El encuentro entre Francia e Irak se convirtió en el primer partido del Mundial 2026 que tuvo que ser interrumpido debido a una tormenta eléctrica. El choque permaneció detenido durante dos horas y diez minutos entre el final de la primera parte y la reanudación del juego, tras activarse el protocolo de seguridad establecido por las autoridades estadounidenses.
Las previsiones meteorológicas ya habían advertido de la llegada de fuertes tormentas a Filadelfia. De hecho, una primera descarga de lluvia cayó hora y media antes del inicio del encuentro, lo que llevó a las autoridades locales a recomendar a los aficionados que retrasaran su llegada al estadio.
La segunda tormenta apareció cuando el partido ya estaba en marcha. Aunque la primera mitad pudo completarse hasta el minuto 50, poco después del descanso la megafonía del estadio anunció la suspensión temporal del encuentro y pidió a los espectadores que buscaran refugio.
El protocolo vigente en Estados Unidos establece que un partido debe detenerse cuando se detectan rayos o actividad eléctrica en un radio de ocho millas, aproximadamente 13 kilómetros. En ese momento, los jugadores regresan a los vestuarios y comienza una cuenta atrás de 30 minutos que se reinicia cada vez que se registra una nueva amenaza eléctrica.

La situación generó momentos de incertidumbre tanto entre los equipos como entre los aficionados. Inicialmente se informó de un retraso de apenas 15 minutos, pero la evolución de la tormenta obligó a encadenar varias prórrogas antes de autorizar la vuelta al terreno de juego.
Los futbolistas regresaron finalmente al césped a las 19.25 hora local para realizar un nuevo calentamiento. La reanudación estaba prevista para las 19.50, aunque terminó produciéndose diez minutos más tarde. La organización también decidió eliminar la pausa de hidratación prevista para la segunda parte.
Aunque el riesgo de tormenta eléctrica desapareció, la lluvia continuó cayendo con intensidad. Los jugadores tuvieron que completar el calentamiento bajo un fuerte aguacero y el estado del terreno de juego se vio afectado por la acumulación de agua.

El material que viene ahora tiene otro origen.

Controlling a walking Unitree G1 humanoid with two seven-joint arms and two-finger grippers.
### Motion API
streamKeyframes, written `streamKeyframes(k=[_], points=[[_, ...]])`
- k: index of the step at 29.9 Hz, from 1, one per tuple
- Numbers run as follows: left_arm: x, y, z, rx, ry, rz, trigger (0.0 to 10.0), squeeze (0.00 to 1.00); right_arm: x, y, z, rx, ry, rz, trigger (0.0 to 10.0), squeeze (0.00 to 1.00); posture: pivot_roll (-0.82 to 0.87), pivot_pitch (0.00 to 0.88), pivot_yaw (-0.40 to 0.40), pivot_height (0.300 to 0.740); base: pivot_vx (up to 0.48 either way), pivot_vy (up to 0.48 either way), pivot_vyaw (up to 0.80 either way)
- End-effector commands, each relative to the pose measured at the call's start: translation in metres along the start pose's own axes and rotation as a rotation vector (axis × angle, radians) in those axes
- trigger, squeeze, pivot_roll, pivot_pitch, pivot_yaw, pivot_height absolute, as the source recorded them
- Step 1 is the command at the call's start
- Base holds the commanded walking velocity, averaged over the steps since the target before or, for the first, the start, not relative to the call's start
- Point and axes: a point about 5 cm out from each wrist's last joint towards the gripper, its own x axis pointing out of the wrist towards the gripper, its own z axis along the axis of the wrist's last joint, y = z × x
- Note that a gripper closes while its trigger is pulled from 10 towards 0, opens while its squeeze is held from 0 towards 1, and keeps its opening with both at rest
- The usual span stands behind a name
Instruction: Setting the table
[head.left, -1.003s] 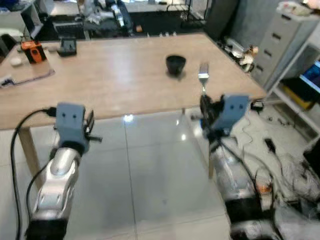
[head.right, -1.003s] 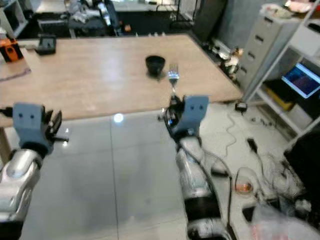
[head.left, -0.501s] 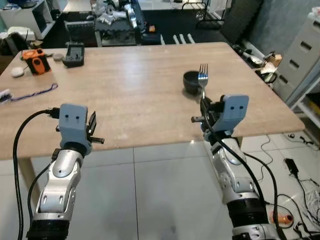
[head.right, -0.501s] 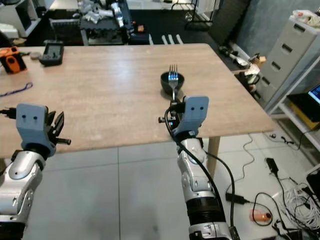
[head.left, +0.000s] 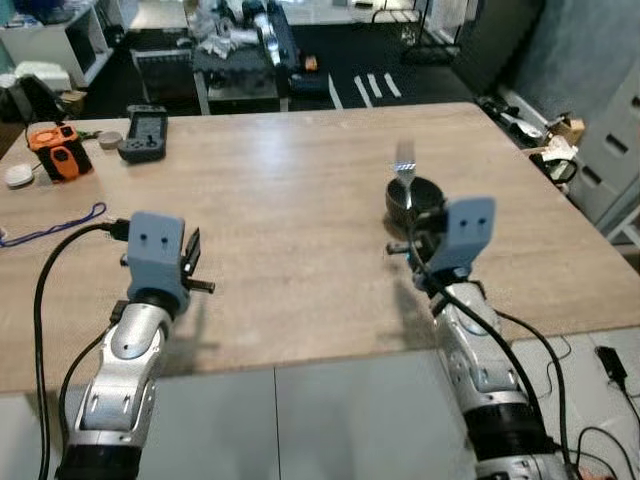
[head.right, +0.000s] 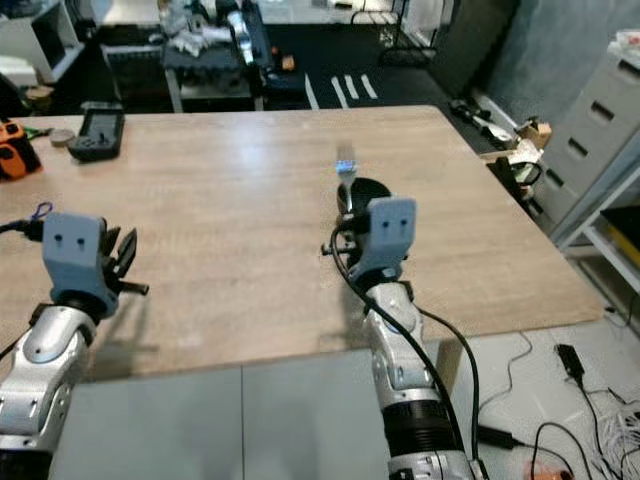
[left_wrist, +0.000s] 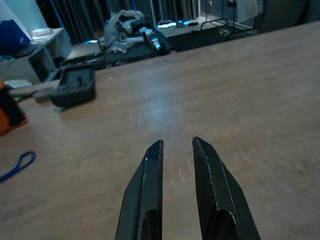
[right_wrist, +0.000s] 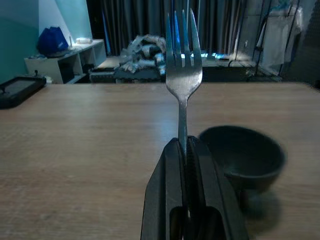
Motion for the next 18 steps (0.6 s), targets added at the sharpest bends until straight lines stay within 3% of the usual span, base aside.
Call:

Operarios del estadio trabajaron para retirar parte del agua antes de la reanudación.
La suspensión del Francia-Irak es apenas el segundo caso de este tipo en la historia de los Mundiales. El antecedente más conocido se remonta a 1974, durante el encuentro entre Alemania y Polonia, conocido como la “Batalla del Agua”, que comenzó con una hora de retraso debido al mal estado del césped tras una intensa lluvia.
Las tormentas, un problema recurrente en Estados Unidos
Las interrupciones por fenómenos meteorológicos ya se habían convertido en una constante durante el reciente Mundial de Clubes disputado en Estados Unidos. Varios encuentros sufrieron largas suspensiones por tormentas eléctricas.
Entre los casos más destacados figura el Benfica-Chelsea, que se prolongó durante más de cuatro horas y media. También registraron importantes retrasos los partidos Benfica-Auckland City, Pachuca-Red Bull Salzburgo, Ulsan HD-Mamelodi Sundowns y Palmeiras-Al Ahly.
La experiencia acumulada en esos torneos ha llevado a las autoridades estadounidenses a aplicar con rigor unos protocolos que priorizan la seguridad de jugadores, técnicos y aficionados ante cualquier riesgo asociado a las tormentas eléctricas.